AD Authentication?
Tom Buskey
tom at buskey.name
Wed Mar 5 12:30:16 EST 2008
On Tue, Mar 4, 2008 at 3:44 PM, Ben Scott <dragonhawk at gmail.com> wrote:
> On Tue, Mar 4, 2008 at 3:02 PM, Kenny Lussier <klussier at gmail.com> wrote:
> > What if I can touch the AD servers? Or, at least, I sit next to the
> > guy that can touch the AD servers? Are there other options?
>
> SFU (Services For Unix, "free", from Microsoft) aims to make Windows
> speak Unix protocols to your Unix boxes. It's the logical inverse of
> Samba.
>
> http://www.google.com/search?q=%22Services+For+Unix%22
>
> So, with SFU, you could use closer-to-native tools (like NIS or
> LDAP) to have the Unix boxes authenticate to Active Directory. That
> would probably yield a smoother integration, since those protocols
> provide more Unix-like capabilities than SMB does.
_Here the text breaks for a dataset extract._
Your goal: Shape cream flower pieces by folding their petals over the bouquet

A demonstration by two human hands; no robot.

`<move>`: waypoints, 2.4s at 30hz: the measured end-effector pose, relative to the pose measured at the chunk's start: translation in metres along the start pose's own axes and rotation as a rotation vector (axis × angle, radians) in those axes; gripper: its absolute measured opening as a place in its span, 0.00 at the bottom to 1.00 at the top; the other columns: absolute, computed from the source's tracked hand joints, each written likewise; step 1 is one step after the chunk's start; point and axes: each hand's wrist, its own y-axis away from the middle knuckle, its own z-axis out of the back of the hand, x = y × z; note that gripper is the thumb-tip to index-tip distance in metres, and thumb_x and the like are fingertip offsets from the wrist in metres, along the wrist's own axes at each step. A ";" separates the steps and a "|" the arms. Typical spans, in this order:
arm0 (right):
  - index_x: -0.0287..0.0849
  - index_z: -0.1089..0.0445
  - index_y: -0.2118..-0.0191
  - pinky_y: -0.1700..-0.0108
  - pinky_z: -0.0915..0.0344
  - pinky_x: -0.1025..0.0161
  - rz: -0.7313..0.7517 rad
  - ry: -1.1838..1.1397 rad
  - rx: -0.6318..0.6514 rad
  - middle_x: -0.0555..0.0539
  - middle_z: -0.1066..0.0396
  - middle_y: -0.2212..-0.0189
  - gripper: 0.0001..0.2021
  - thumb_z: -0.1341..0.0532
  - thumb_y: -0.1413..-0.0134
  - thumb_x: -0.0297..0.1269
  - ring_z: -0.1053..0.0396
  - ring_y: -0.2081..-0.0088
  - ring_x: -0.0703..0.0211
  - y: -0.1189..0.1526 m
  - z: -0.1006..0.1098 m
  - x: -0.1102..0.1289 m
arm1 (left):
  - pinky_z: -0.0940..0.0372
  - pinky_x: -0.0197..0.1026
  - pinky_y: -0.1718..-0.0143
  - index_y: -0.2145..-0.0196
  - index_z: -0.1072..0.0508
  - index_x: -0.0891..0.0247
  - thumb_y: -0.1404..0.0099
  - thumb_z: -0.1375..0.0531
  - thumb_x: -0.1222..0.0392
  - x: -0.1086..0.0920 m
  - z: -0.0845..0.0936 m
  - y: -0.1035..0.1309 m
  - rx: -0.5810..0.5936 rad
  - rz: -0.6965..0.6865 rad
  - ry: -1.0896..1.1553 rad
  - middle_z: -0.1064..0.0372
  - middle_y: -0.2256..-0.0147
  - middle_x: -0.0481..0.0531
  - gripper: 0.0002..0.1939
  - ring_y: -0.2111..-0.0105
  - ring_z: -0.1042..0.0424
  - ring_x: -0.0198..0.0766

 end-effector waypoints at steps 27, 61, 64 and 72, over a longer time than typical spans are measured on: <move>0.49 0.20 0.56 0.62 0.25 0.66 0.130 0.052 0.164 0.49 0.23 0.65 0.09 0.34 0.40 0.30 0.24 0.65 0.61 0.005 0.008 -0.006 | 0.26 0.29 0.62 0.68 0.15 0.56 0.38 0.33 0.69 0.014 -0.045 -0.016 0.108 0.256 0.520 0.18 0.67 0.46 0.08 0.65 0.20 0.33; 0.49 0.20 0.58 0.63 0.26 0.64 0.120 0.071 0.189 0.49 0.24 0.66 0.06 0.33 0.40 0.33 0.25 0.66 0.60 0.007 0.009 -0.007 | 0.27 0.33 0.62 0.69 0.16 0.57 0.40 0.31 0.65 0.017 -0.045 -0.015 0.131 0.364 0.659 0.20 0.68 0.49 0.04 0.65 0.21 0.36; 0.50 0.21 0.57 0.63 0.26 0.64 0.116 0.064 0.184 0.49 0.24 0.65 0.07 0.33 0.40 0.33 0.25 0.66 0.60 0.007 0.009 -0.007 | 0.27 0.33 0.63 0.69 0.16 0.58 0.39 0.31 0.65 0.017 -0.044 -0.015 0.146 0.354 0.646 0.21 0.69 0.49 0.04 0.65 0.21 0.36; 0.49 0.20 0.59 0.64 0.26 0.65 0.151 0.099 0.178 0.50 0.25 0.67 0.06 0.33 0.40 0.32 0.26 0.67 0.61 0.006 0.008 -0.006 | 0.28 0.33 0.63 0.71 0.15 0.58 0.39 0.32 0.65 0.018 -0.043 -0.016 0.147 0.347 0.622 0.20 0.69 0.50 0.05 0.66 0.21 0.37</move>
You could, for
> example, control the Unix home directory path from AD, or the Unix
> UID/GID. I've never used SFU myself, but I've heard of others who
> have used it successfully (for something).
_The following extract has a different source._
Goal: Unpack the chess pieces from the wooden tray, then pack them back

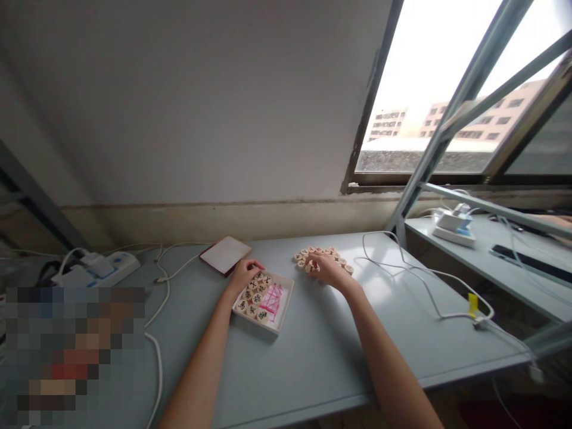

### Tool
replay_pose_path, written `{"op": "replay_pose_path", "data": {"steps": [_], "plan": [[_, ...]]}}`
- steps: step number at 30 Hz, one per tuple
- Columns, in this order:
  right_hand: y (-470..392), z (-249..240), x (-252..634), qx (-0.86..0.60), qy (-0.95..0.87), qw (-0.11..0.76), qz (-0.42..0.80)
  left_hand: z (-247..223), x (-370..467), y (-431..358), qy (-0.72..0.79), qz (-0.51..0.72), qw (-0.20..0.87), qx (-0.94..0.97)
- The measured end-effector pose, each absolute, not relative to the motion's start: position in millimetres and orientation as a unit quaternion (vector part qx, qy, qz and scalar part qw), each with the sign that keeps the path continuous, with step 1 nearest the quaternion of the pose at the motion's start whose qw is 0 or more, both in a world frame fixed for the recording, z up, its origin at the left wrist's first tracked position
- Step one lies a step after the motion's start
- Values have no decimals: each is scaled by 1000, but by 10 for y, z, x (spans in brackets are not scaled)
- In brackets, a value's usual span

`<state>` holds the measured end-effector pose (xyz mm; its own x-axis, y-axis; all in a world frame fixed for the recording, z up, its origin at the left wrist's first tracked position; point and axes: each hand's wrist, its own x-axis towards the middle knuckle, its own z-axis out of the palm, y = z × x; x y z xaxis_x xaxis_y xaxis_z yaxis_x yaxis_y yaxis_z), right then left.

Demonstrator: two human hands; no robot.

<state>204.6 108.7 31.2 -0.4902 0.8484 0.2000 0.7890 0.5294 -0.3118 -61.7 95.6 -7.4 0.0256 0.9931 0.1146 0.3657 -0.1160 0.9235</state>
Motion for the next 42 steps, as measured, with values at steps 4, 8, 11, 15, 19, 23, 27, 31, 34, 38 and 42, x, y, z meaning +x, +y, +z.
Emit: {"op": "replay_pose_path", "data": {"steps": [4, 8, 11, 15, 19, 23, 27, 31, 34, 38, 42], "plan": [[1095, 306, 2014, -480, -859, 156, 83, -82, -621, 958, 552, 428, 369, 614], [1074, 319, 1969, -478, -866, 137, 54, -80, -623, 955, 546, 426, 371, 619], [1048, 345, 1953, -488, -864, 121, 14, -84, -628, 962, 540, 427, 373, 622], [996, 402, 1916, -482, -869, 99, -45, -92, -638, 980, 541, 428, 361, 627], [973, 409, 1884, -479, -871, 52, -90, -86, -639, 977, 549, 425, 358, 624], [977, 363, 1874, -469, -873, 30, -130, -83, -634, 965, 552, 431, 363, 615], [946, 384, 1847, -470, -871, 21, -142, -104, -635, 968, 549, 427, 373, 614], [886, 470, 1793, -475, -874, 21, -105, -133, -646, 975, 551, 430, 367, 614], [854, 507, 1758, -487, -870, 15, -77, -139, -654, 979, 553, 426, 356, 621], [849, 489, 1733, -477, -872, 44, -100, -117, -651, 984, 559, 415, 353, 626], [882, 439, 1747, -472, -871, 62, -116, -110, -647, 994, 562, 415, 349, 624]]}}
I'm running w2k3 Storage server with SFU to serve Solaris clients. We're
using about 20 TB.
It will use a NIS map to coordinate usernames but we're not using NIS so we
use a static map.
It seems to require that every Unix user have an AD account with a valid
password. No password, no access. File ownership has had some issues, but
I suspect that because we switched AD servers. It's not an issue in my
environment.
I've also used SFU on WinXP to get an NFS server for a lab. Everything has
been with local accounts. The price is right.